Write out all records as given; omit images.

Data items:
◆ ◆ ◆ ◆ ◆

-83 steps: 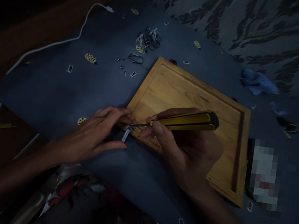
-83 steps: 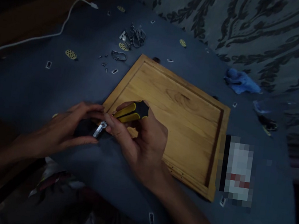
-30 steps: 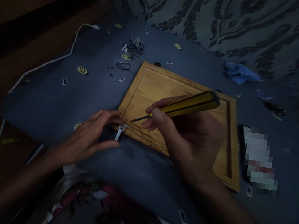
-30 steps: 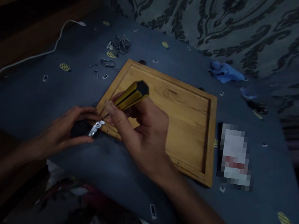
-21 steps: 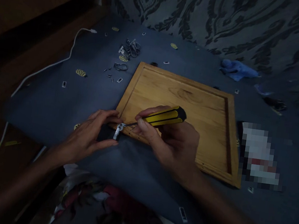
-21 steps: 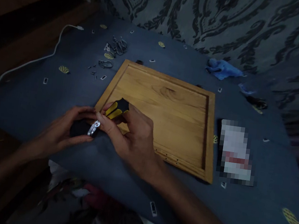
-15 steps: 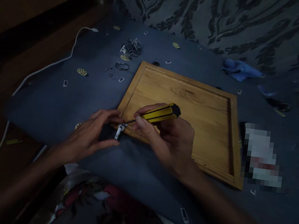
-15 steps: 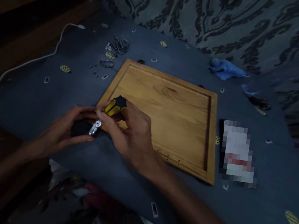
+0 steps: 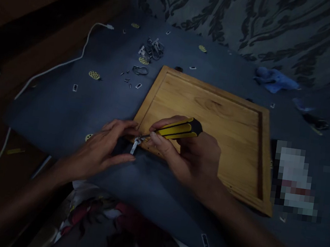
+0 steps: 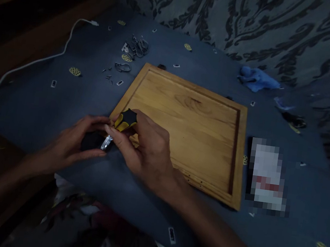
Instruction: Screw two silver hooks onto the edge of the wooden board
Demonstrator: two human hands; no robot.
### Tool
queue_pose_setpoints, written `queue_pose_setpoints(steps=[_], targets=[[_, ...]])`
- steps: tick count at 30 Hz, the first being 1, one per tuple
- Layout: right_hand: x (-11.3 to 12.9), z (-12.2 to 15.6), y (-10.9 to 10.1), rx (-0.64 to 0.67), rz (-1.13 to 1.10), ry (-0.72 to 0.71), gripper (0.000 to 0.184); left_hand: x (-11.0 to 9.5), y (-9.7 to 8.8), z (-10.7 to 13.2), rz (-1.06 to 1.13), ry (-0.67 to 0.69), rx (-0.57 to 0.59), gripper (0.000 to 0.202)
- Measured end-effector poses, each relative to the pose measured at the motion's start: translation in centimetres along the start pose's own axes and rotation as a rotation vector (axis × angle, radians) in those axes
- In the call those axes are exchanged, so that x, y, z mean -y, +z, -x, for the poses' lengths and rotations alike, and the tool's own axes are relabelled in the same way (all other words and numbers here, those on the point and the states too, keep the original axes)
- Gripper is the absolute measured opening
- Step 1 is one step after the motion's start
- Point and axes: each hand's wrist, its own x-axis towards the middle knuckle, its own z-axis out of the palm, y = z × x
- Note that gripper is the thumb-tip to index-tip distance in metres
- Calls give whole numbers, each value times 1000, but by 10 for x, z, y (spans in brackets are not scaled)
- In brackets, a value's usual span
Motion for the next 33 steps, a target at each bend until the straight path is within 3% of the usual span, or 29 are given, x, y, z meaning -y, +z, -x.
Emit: queue_pose_setpoints(steps=[6, 14, 19, 23, 28, 33], targets=[[-4, -10, -5, 81, 66, -78, 9, -1, 0, 0, -29, 7, -8, 60], [-5, -38, -15, 334, 29, -79, 27, -4, 0, -2, -25, 2, -16, 53], [-6, -44, -19, 392, 12, -33, 28, -3, -1, -2, -52, 5, -8, 52], [-1, -39, -19, 311, -75, -11, 23, -2, 0, -1, -24, -8, -7, 55], [9, -25, -24, -18, -203, 161, 6, -2, 0, 1, -8, -44, 12, 59], [2, -4, -26, -56, -239, 237, 10, -2, 0, 1, -36, -48, 18, 61]])
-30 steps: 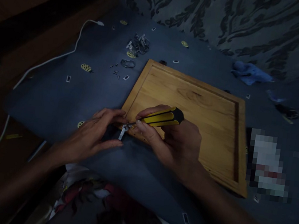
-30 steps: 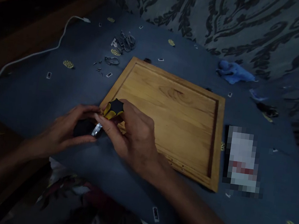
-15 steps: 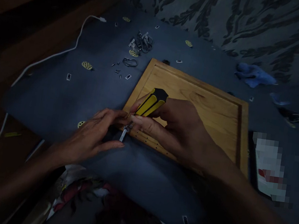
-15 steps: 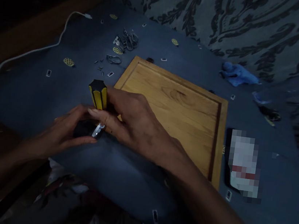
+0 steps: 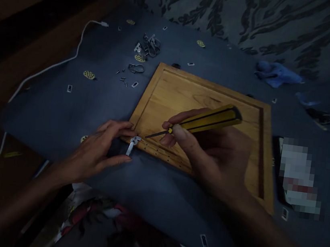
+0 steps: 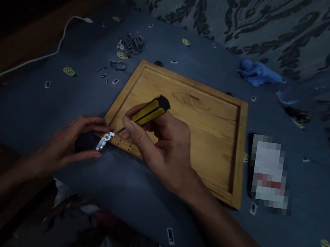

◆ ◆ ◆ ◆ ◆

→ **Response area**:
-83 steps: 
-83 steps: 
-30 steps: 
-30 steps: 
-21 steps: 
-21 steps: 
-15 steps: 
-15 steps: 
+0 steps: 
+0 steps: 
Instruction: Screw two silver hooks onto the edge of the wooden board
Demonstrator: two human hands; no robot.
### Tool
queue_pose_setpoints, written `queue_pose_setpoints(steps=[_], targets=[[_, ...]])`
- steps: tick count at 30 Hz, the first being 1, one per tuple
- Layout: right_hand: x (-11.3 to 12.9), z (-12.2 to 15.6), y (-10.9 to 10.1), rx (-0.64 to 0.67), rz (-1.13 to 1.10), ry (-0.72 to 0.71), gripper (0.000 to 0.184); left_hand: x (-11.0 to 9.5), y (-9.7 to 8.8), z (-10.7 to 13.2), rz (-1.06 to 1.13), ry (-0.67 to 0.69), rx (-0.57 to 0.59), gripper (0.000 to 0.202)
- Measured end-effector poses, each relative to the pose measured at the motion's start: translation in centimetres along the start pose's own axes and rotation as a rotation vector (axis × angle, radians) in those axes
- In the call those axes are exchanged, so that x, y, z mean -y, +z, -x, for the poses' lengths and rotations alike, and the tool's own axes are relabelled in the same way (all other words and numbers here, those on the point and the states too, keep the original axes)
- Gripper is the absolute measured opening
- Step 1 is one step after the motion's start
- Point and axes: each hand's wrist, its own x-axis towards the middle knuckle, its own z-axis out of the palm, y = z × x
- Note that gripper is the thumb-tip to index-tip distance in metres
- Calls give whole numbers, each value times 1000, but by 10 for x, z, y (spans in brackets are not scaled)
- In brackets, a value's usual span
Motion for the next 33 steps, a target at each bend until the straight path is within 3% of the usual span, or 29 are given, x, y, z meaning -y, +z, -x.
Emit: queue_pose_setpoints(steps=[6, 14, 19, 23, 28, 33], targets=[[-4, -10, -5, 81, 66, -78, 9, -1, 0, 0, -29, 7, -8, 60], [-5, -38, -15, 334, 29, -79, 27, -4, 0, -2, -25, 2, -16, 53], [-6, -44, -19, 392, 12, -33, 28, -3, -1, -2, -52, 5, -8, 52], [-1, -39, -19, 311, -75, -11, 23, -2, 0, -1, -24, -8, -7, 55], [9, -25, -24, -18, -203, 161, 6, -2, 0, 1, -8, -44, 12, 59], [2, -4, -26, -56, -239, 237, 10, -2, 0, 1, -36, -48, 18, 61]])
-30 steps: 
-30 steps: 
-15 steps: 
-15 steps: 
+0 steps: 
+0 steps: 

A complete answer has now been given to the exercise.